Multiple Return Values (Lisp solution)


  • 0
    M

    I'm not trying to start a war over preferred languages, I just enjoy working through these problems in a variety of languages on my own time to keep my wit sharp, and this problem raised an interesting use case for multiple return values. Here is a solution in common lisp (it's O(sqrt(N)) time complexity and is more or less the algorithm most people seem to have produced here):

    (defun sum-of-squares-p (i)
      (loop with top = (1- (floor (sqrt i)))
            for s from 1 upto top do
            (multiple-value-bind (div remain)
                (floor (sqrt (- i (* s s))))
                (when (= remain 0)
                  (return-from sum-of-squares-p
                               (values t s div)))))
      (values nil 0 0))
    

    The interesting thing about this solution is not the algorithm, which is much the same as other solutions here, but rather the return value - in a boolean or single-value context, it's either t (true) or nil (false), but because in Lisp a function can return multiple values, the integers one would sum and square are also returned, and can be used later.

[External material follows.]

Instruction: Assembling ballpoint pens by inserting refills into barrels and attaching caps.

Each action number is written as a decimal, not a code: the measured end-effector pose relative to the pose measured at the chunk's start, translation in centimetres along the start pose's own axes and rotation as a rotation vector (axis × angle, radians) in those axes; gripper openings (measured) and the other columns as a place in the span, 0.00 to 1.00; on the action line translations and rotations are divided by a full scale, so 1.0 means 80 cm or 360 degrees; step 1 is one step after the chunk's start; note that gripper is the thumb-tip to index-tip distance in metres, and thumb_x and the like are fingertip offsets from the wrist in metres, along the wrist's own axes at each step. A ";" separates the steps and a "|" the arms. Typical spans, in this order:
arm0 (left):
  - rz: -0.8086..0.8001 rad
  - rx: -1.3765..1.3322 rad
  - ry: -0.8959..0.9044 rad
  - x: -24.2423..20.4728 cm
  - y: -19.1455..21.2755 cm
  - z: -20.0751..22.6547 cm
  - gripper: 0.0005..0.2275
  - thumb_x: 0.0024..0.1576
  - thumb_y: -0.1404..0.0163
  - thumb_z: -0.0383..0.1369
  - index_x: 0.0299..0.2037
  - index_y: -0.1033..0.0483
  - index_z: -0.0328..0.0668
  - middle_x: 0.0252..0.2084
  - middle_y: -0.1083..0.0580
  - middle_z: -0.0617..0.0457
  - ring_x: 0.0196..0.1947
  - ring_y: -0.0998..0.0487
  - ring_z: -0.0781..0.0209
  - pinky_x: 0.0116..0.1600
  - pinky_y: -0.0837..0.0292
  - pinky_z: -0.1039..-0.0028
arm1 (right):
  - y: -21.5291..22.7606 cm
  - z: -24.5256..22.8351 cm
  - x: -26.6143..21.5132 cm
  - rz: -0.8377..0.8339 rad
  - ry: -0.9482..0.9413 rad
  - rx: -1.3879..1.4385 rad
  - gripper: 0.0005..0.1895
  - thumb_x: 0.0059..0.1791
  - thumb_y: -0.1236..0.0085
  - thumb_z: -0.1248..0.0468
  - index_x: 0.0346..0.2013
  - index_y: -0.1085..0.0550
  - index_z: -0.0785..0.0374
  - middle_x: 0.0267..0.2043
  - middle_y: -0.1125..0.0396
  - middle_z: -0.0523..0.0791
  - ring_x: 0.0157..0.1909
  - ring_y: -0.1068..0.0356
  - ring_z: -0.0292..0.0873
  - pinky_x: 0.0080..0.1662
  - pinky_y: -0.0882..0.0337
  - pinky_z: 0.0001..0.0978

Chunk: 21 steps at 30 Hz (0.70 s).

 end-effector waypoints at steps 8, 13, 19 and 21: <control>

An example REPL session with the above defined:

    CL-USER> (sum-of-squares-p 5)
    T
    1
    2
    CL-USER> (if (sum-of-squares-p 5) "Yep!" "Nah")
    "Yep!"
    CL-USER> (loop for i from 0 to 10 do
                   (multiple-values-bind (p a b) (sum-of-squares-p i)
                       (when p (format t "~A = ~A^2 + ~A^2~%" i a b))))
    5 = 1^2 + 2^2
    10 = 1^2 + 3^2
    NIL
    

    I wanted to point it out as an interesting language feature. I wish more languages had this feature because it helps maintain abstraction boundaries in cases where subsequently useful values are a byproduct of whatever a function nominally computes.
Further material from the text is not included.